Add palletization/codebook support to CoreML backend (#13051)

metascroy · web-flow · commit 9574270801af · 2025-08-06T14:17:27.000-07:00
This adds palletization support for embedding/linear layers in CoreML using TorchAO's quantize_ API. Note, this needs to wait for pytorch/ao#2648 to land in ao + a pin bump in ET before landing.

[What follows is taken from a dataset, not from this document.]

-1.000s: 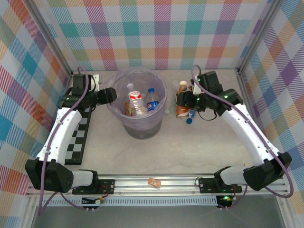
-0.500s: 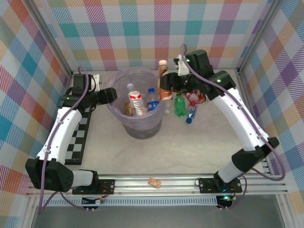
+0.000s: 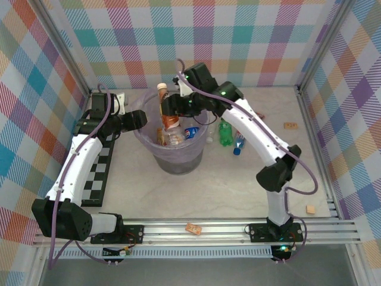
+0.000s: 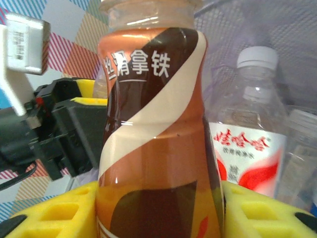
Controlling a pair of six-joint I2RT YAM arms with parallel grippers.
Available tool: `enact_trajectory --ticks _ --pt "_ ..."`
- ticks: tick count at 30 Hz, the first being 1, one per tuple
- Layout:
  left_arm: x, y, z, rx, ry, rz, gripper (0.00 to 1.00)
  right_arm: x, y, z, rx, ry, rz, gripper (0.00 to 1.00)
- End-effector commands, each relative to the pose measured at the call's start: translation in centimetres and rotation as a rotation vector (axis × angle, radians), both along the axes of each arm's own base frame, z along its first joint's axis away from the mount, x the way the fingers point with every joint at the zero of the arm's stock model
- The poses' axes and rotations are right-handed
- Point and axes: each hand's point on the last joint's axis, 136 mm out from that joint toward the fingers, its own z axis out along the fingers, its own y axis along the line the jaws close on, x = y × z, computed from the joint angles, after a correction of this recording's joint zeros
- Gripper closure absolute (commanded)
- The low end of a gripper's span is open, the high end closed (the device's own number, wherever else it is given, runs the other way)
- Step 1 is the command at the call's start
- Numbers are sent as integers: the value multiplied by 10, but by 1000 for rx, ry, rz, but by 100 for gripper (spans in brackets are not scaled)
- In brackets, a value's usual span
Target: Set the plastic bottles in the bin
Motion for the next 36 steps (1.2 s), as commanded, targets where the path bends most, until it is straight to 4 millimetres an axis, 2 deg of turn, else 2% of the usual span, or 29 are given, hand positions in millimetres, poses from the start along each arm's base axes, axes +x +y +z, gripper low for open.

diff --git a/backends/apple/coreml/compiler/torch_ops.py b/backends/apple/coreml/compiler/torch_ops.py
@@ -8,6 +8,7 @@
 # coremltools than is used by ExecuTorch.  Each op registered here should have a link to a PR in coremltools that adds
 # the op to the coremltools library.
 
+import numpy as np
 import torch as _torch
 from coremltools import _logger
 from coremltools.converters.mil.frontend import _utils
@@ -21,7 +22,6 @@
     transpose,
     unbind,
 )
-
 from coremltools.converters.mil.frontend.torch.torch_op_registry import (
     register_torch_op,
 )
@@ -132,3 +132,43 @@ def dequantize_affine(context, node):
         name=node.name,
     )
     context.add(output, node.name)
+
+
+@register_torch_op(
+    torch_alias=["quant::dequantize_codebook", "quant.dequantize_codebook"],
+    override=False,
+)
+def dequantize_codebook(context, node):
+    inputs = _get_inputs(context, node, expected=[4, 5])

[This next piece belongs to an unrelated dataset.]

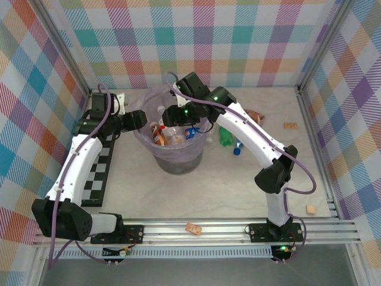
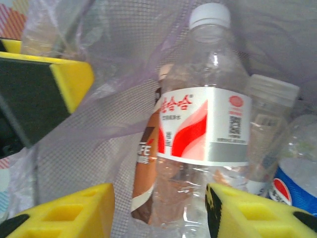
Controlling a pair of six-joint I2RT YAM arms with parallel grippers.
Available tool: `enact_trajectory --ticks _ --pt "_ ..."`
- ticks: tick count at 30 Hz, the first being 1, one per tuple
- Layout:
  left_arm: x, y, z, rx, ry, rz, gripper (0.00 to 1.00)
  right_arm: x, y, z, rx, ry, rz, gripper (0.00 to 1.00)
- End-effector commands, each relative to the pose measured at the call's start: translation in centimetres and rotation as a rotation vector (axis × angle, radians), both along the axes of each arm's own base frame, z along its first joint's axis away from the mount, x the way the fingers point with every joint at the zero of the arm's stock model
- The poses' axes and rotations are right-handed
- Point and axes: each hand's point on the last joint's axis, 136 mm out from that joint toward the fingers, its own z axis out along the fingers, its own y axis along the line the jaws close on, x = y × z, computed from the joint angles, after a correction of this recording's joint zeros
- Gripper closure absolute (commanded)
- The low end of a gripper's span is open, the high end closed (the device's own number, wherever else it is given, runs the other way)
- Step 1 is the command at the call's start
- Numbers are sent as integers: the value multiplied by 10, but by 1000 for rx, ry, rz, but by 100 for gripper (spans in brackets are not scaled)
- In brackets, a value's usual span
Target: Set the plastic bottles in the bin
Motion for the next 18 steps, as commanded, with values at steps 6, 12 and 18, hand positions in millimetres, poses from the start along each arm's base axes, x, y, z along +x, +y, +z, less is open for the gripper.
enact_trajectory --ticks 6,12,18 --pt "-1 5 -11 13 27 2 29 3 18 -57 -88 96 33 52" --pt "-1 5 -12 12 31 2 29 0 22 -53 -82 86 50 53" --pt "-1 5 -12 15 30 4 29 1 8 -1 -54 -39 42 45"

+    codes = inputs[0].val
+    codebook = inputs[1].val
+    nbits = inputs[2].val
+
+    # information in block_size is redundant with codebook.shape
+    block_size = inputs[3].val  # noqa: F841
+
+    assert len(codes.shape) == 2, "Only rank 2 inputs are supported"
+
+    # Assert codebook is as expected.  codebook.dim() = codes.dim() + 2
+    assert len(codebook.shape) == 4, "Only rank 4 inputs are supported for codebook"
+    assert codebook.shape[0] == 1, "Only grouped_channel granularity is supported"
+    n_luts = codebook.shape[1]
+    assert (
+        codes.shape[1] % n_luts == 0
+    ), "codes.shape[1] must be divisible by codebook.shape[1]"
+    assert codebook.shape[2] == 2**nbits
+    assert codebook.shape[3] == 1, "Only scalar look up values are supported"
+
+    if len(inputs) > 4:
+        output_dtype = inputs[4].val
+        out_np_dtype = NUM_TO_NUMPY_DTYPE[output_dtype]
+        _logger.warning(
+            f"Core ML ignores output_dtype {out_np_dtype} on torchao.dequantize_affine and instead uses the native precision."
+        )
+
+    output = _utils._construct_constexpr_lut_op(
+        codes.astype(np.int8),
+        codebook,
+        name=node.name,
+    )
+    context.add(output, node.name)
diff --git a/backends/apple/coreml/test/test_torch_ops.py b/backends/apple/coreml/test/test_torch_ops.py
@@ -14,6 +14,9 @@
 
 from executorch.backends.apple.coreml.compiler import CoreMLBackend
 from executorch.backends.apple.coreml.partition import CoreMLPartitioner
+from executorch.exir.backend.utils import format_delegated_graph
+
+from torchao.prototype.quantization.codebook_coreml import CodebookWeightOnlyConfig
 from torchao.quantization import IntxWeightOnlyConfig, PerAxis, PerGroup, quantize_
 
 
@@ -164,6 +167,61 @@ def test_dequantize_affine_c8w_embedding_b4w_linear(self):
         et_prog = delegated_program.to_executorch()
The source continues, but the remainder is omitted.